START Extracted material
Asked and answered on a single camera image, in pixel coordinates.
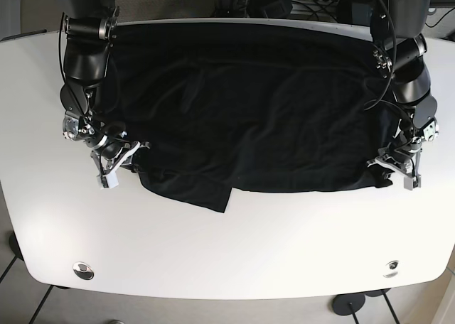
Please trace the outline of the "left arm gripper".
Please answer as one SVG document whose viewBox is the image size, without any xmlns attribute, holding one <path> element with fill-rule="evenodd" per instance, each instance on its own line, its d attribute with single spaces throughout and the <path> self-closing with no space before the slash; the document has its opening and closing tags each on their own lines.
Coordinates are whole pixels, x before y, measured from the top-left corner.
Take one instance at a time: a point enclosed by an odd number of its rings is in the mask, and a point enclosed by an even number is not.
<svg viewBox="0 0 455 324">
<path fill-rule="evenodd" d="M 422 141 L 410 141 L 397 147 L 392 143 L 379 148 L 374 159 L 367 161 L 366 166 L 382 166 L 401 174 L 406 178 L 420 178 L 419 162 L 422 152 Z M 387 188 L 393 185 L 390 180 L 391 173 L 381 171 L 376 177 L 377 188 Z"/>
</svg>

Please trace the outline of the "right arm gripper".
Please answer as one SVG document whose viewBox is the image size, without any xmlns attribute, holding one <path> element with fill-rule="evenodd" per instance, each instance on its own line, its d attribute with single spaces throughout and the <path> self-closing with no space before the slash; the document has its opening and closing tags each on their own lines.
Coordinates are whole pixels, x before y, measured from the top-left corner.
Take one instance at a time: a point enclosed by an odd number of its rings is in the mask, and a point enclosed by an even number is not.
<svg viewBox="0 0 455 324">
<path fill-rule="evenodd" d="M 102 146 L 96 145 L 91 148 L 90 157 L 98 170 L 98 178 L 105 178 L 114 167 L 121 166 L 132 173 L 146 171 L 146 155 L 139 149 L 150 149 L 148 141 L 114 141 L 107 139 Z"/>
</svg>

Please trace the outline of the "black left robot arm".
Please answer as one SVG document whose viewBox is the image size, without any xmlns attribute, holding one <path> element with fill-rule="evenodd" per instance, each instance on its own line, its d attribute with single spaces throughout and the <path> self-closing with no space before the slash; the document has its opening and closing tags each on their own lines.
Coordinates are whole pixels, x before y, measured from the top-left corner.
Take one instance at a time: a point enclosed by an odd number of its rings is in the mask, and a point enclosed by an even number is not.
<svg viewBox="0 0 455 324">
<path fill-rule="evenodd" d="M 422 29 L 429 5 L 430 0 L 374 0 L 370 21 L 373 56 L 386 85 L 364 109 L 382 104 L 396 110 L 400 131 L 368 164 L 399 173 L 408 190 L 422 184 L 418 168 L 423 143 L 439 134 L 437 101 L 424 62 L 427 42 Z"/>
</svg>

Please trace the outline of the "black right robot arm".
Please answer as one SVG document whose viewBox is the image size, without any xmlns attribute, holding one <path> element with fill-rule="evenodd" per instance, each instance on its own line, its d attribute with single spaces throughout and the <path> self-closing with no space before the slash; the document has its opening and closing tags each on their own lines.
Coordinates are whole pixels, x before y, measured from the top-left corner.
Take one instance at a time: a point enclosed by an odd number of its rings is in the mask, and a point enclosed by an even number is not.
<svg viewBox="0 0 455 324">
<path fill-rule="evenodd" d="M 101 187 L 114 188 L 119 183 L 117 170 L 130 168 L 134 154 L 148 147 L 146 142 L 127 140 L 123 123 L 102 117 L 107 105 L 102 85 L 114 69 L 110 51 L 119 7 L 116 0 L 56 1 L 63 10 L 58 35 L 66 38 L 66 47 L 58 50 L 63 135 L 86 144 Z"/>
</svg>

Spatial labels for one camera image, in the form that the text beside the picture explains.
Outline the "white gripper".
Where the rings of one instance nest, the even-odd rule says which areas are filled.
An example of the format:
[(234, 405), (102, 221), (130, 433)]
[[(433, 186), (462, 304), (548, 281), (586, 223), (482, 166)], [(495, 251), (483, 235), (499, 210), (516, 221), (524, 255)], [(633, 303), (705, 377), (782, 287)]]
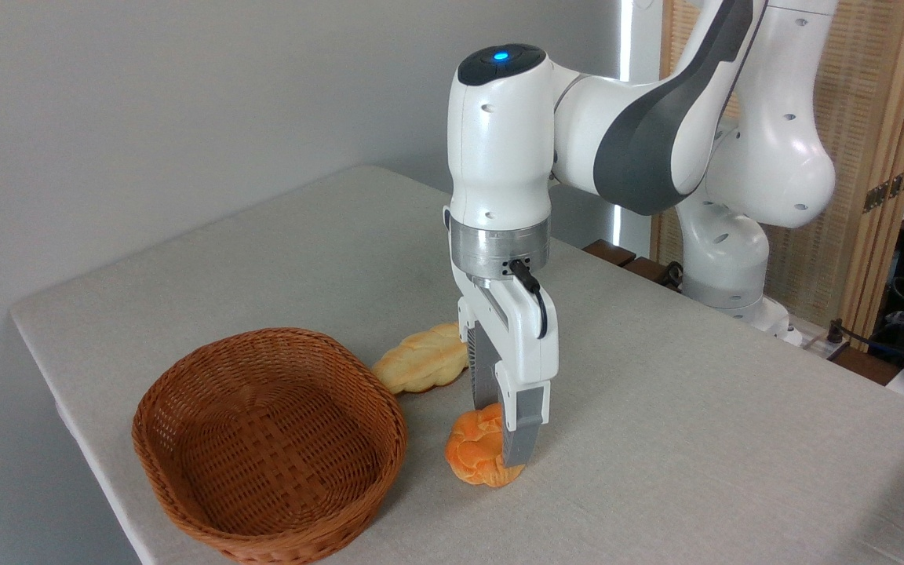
END Extracted material
Work order
Print the records word for word and exclude any picture they hold.

Reply
Asked and answered on a single camera image, in pixel coordinates.
Please trace the outline of the "left arm gripper".
Please answer as one SVG document whose viewBox is the image size, without any xmlns attribute, holding one <path> element with fill-rule="evenodd" per instance, each instance on its own line, its d attribute with single spaces throughout and the <path> self-closing with no space before the slash; the document has its opening and closing tags each on their own lines.
Coordinates are whole pixels, x before y, measured from the top-left corner.
Take one instance at a time: a point enclosed by an odd number of its rings is in the mask, and a point enclosed by an even number is not.
<svg viewBox="0 0 455 324">
<path fill-rule="evenodd" d="M 422 141 L 410 141 L 397 147 L 392 143 L 379 148 L 374 159 L 367 161 L 366 166 L 382 166 L 401 174 L 406 178 L 420 178 L 419 162 L 422 152 Z M 387 188 L 393 185 L 390 180 L 391 173 L 381 171 L 376 177 L 377 188 Z"/>
</svg>

Please trace the outline of the "right arm gripper".
Please answer as one SVG document whose viewBox is the image size, without any xmlns attribute, holding one <path> element with fill-rule="evenodd" per instance, each instance on its own line, its d attribute with single spaces throughout and the <path> self-closing with no space before the slash; the document has its opening and closing tags each on their own lines.
Coordinates are whole pixels, x before y, measured from the top-left corner.
Take one instance at a time: a point enclosed by an odd number of its rings is in the mask, and a point enclosed by an even number is not.
<svg viewBox="0 0 455 324">
<path fill-rule="evenodd" d="M 102 146 L 96 145 L 91 148 L 90 157 L 98 170 L 98 178 L 105 178 L 114 167 L 121 166 L 132 173 L 146 171 L 146 155 L 139 149 L 150 149 L 148 141 L 114 141 L 107 139 Z"/>
</svg>

Please trace the outline of the "black left robot arm".
Please answer as one SVG document whose viewBox is the image size, without any xmlns attribute, holding one <path> element with fill-rule="evenodd" per instance, each instance on its own line, its d attribute with single spaces throughout and the <path> self-closing with no space before the slash; the document has its opening and closing tags each on their own lines.
Coordinates are whole pixels, x before y, measured from the top-left corner.
Take one instance at a time: a point enclosed by an odd number of its rings is in the mask, and a point enclosed by an even number is not.
<svg viewBox="0 0 455 324">
<path fill-rule="evenodd" d="M 422 29 L 429 5 L 430 0 L 374 0 L 370 21 L 373 56 L 386 85 L 364 109 L 382 104 L 396 110 L 400 131 L 368 164 L 399 173 L 408 190 L 422 184 L 418 168 L 423 143 L 439 134 L 437 101 L 424 62 L 427 42 Z"/>
</svg>

Please trace the outline of the "black right robot arm".
Please answer as one SVG document whose viewBox is the image size, without any xmlns attribute, holding one <path> element with fill-rule="evenodd" per instance, each instance on its own line, its d attribute with single spaces throughout and the <path> self-closing with no space before the slash; the document has its opening and closing tags each on their own lines.
Coordinates are whole pixels, x before y, measured from the top-left corner.
Take one instance at a time: a point enclosed by an odd number of its rings is in the mask, and a point enclosed by an even number is not.
<svg viewBox="0 0 455 324">
<path fill-rule="evenodd" d="M 101 187 L 114 188 L 119 183 L 117 170 L 130 168 L 134 154 L 148 147 L 146 142 L 127 140 L 123 123 L 102 117 L 107 105 L 102 85 L 114 69 L 110 51 L 119 7 L 116 0 L 56 1 L 63 10 L 58 35 L 66 38 L 66 47 L 58 50 L 63 135 L 86 144 Z"/>
</svg>

Spatial labels for one camera image, in the form that the text beside the picture explains.
Outline the "white gripper".
Where the rings of one instance nest, the even-odd rule says which areas are filled.
An example of the format:
[(234, 405), (102, 221), (130, 433)]
[[(433, 186), (462, 304), (548, 281), (586, 223), (482, 166)], [(495, 251), (483, 235), (499, 210), (516, 221), (524, 255)], [(633, 303), (705, 377), (782, 287)]]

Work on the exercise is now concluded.